EXERCISE DESCRIPTION:
Return the records from the first line through the line containing "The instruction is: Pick", and leave out the pictures.
DATASET section start
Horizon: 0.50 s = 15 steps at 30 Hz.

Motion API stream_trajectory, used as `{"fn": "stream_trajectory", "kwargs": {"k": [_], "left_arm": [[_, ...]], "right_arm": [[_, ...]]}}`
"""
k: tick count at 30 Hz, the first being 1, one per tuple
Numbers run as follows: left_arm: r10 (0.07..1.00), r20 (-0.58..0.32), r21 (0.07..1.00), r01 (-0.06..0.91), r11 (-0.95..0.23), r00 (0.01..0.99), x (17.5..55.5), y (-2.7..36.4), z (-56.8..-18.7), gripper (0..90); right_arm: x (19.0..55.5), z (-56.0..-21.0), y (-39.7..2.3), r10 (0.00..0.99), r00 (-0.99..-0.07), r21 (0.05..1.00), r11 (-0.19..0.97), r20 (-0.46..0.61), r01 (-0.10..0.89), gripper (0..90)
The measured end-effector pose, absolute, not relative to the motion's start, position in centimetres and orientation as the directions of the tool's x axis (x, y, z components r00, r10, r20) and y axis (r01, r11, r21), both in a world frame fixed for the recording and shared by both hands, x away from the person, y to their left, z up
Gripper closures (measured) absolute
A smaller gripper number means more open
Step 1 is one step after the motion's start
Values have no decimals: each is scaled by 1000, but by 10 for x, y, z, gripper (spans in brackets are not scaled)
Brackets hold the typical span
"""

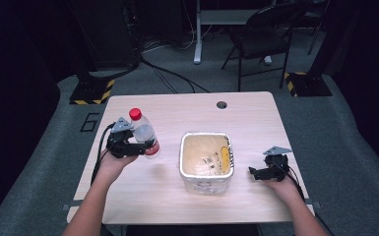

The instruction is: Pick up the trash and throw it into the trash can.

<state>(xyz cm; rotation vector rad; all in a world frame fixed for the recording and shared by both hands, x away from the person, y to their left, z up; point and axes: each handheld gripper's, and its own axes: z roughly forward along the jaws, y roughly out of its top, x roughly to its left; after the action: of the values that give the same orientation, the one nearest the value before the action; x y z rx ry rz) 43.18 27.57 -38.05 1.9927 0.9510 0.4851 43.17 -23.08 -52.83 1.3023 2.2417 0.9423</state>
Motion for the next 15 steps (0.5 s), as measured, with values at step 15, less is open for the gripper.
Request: {"fn": "stream_trajectory", "kwargs": {"k": [15], "left_arm": [[743,-14,832,420,-363,669,430,266,-361,270]], "right_arm": [[432,-528,-231,867,-498,711,345,7,612,0]]}}
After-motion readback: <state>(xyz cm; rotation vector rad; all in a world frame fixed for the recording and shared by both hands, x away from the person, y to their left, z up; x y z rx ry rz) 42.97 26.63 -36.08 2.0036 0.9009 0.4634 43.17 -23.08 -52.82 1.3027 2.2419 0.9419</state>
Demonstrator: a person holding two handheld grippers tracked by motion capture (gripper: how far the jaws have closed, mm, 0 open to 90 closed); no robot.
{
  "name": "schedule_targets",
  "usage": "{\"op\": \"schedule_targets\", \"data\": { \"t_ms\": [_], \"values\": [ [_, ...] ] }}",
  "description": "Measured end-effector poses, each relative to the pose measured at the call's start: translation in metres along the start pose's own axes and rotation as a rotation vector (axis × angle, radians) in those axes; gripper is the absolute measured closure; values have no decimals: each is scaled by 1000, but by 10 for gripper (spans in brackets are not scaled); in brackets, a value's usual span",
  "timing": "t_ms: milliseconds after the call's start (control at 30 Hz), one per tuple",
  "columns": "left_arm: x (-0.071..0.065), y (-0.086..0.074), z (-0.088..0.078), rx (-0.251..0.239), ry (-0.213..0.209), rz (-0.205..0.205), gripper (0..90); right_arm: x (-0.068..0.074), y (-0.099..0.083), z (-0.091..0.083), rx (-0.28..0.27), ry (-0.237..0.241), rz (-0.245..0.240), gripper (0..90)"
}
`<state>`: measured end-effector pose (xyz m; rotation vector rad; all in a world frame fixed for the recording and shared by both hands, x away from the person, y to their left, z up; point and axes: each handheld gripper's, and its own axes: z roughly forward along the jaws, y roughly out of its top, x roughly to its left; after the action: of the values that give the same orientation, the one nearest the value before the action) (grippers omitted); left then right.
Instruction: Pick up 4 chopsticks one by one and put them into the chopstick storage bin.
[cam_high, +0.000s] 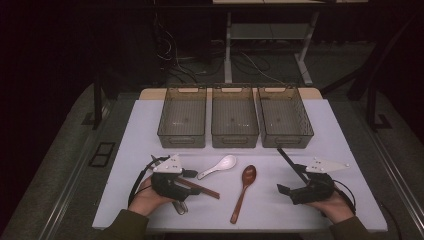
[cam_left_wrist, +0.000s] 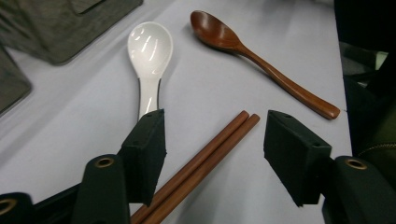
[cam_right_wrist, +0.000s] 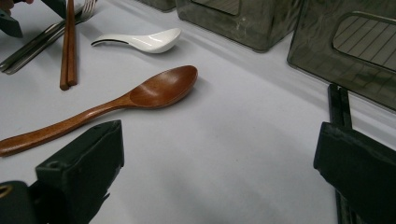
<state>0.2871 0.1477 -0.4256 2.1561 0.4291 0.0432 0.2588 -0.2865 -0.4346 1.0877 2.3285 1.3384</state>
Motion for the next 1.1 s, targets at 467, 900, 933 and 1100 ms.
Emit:
{"op": "schedule_targets", "data": {
  "t_ms": [467,900,933,1100],
  "values": [
    [-9,12,26,77,-99,61,644,0,0,1,4,-3,-2,16],
    [-19,14,49,197,-144,108,889,-1,0,1,4,-5,2,16],
    [-20,13,51,190,-140,95,889,-1,0,1,4,-5,1,16],
    [-19,14,55,211,-126,103,889,-1,0,1,6,-7,4,17]
  ]
}}
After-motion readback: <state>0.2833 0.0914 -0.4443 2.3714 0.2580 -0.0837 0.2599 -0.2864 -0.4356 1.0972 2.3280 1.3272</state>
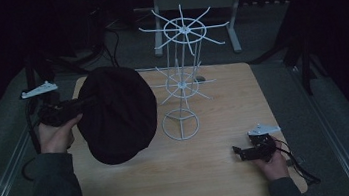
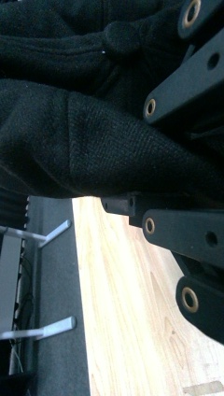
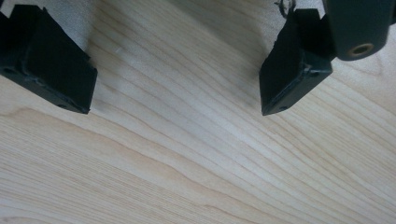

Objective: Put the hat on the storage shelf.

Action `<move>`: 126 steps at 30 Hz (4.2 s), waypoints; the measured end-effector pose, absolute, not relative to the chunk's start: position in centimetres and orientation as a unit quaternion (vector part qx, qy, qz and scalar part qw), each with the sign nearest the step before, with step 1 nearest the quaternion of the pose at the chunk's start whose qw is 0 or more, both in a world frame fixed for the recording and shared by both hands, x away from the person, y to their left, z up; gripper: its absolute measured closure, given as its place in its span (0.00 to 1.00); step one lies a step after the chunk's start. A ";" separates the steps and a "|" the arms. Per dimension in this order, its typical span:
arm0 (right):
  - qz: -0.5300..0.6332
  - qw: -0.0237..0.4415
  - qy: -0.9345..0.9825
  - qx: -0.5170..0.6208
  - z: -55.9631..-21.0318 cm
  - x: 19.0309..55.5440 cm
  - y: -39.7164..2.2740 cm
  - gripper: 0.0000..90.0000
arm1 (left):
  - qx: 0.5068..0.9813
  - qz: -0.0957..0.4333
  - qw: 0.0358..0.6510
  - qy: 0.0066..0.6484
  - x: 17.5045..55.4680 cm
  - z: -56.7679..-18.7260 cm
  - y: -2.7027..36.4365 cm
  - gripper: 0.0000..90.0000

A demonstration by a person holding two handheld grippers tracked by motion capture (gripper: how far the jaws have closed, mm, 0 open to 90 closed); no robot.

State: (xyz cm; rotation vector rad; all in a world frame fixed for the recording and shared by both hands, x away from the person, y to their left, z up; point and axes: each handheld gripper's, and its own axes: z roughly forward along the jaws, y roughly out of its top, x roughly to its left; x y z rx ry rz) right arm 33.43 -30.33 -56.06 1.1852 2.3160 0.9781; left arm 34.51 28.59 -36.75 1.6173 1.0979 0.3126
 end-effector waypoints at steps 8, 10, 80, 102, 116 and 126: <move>0.346 0.180 0.820 0.419 -56.1 33.4 -30.3 0.12 | 0.684 0.132 0.554 0.457 34.7 -36.1 28.5 0.85; 0.346 0.180 0.820 0.419 -56.1 33.4 -30.3 0.12 | 0.683 0.132 0.556 0.455 34.7 -36.0 28.5 0.85; 0.346 0.181 0.820 0.418 -56.1 33.5 -30.4 0.12 | 0.660 0.107 0.622 0.408 34.5 -33.1 28.1 0.84; 0.346 0.181 0.820 0.418 -56.1 33.4 -30.3 0.12 | 0.659 0.100 0.640 0.383 33.9 -31.7 27.4 0.84; 0.346 0.181 0.820 0.418 -56.1 33.5 -30.4 0.12 | 0.653 0.095 0.651 0.375 33.7 -31.3 27.3 0.84; 0.346 0.181 0.820 0.417 -56.1 33.5 -30.4 0.12 | 0.648 0.092 0.659 0.371 33.7 -31.0 27.2 0.84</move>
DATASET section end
RESPONSE:
Horizon: 0.50 s = 15 steps at 30 Hz.

Motion API stream_trajectory, used as `{"fn": "stream_trajectory", "kwargs": {"k": [_], "left_arm": [[_, ...]], "right_arm": [[_, ...]]}}`
"""
k: tick count at 30 Hz, the first being 1, one per tuple
Numbers run as follows: left_arm: r10 (0.07..1.00), r20 (-0.58..0.32), r21 (0.07..1.00), r01 (-0.06..0.91), r11 (-0.95..0.23), r00 (0.01..0.99), x (17.5..55.5), y (-2.7..36.4), z (-56.8..-18.7), gripper (0..90); right_arm: x (19.0..55.5), z (-56.0..-21.0), y (-39.7..2.3), r10 (0.00..0.99), r00 (-0.99..-0.07), r21 (0.05..1.00), r11 (-0.19..0.97), r20 (-0.46..0.61), r01 (-0.10..0.89), gripper (0..90)
The measured end-effector pose, absolute, not relative to the motion's start, position in centimetres and orientation as the directions of the tool's x axis (x, y, z components r00, r10, r20) and y axis (r01, r11, r21), both in a world frame fixed for the recording and shared by both hands, x away from the person, y to their left, z up
Gripper closures (measured) absolute
A smaller gripper number means more open
Step 1 is one step after the motion's start
Values have no decimals: each is scaled by 1000, but by 10 for x, y, z, gripper (spans in brackets are not scaled)
Brackets hold the typical span
"""


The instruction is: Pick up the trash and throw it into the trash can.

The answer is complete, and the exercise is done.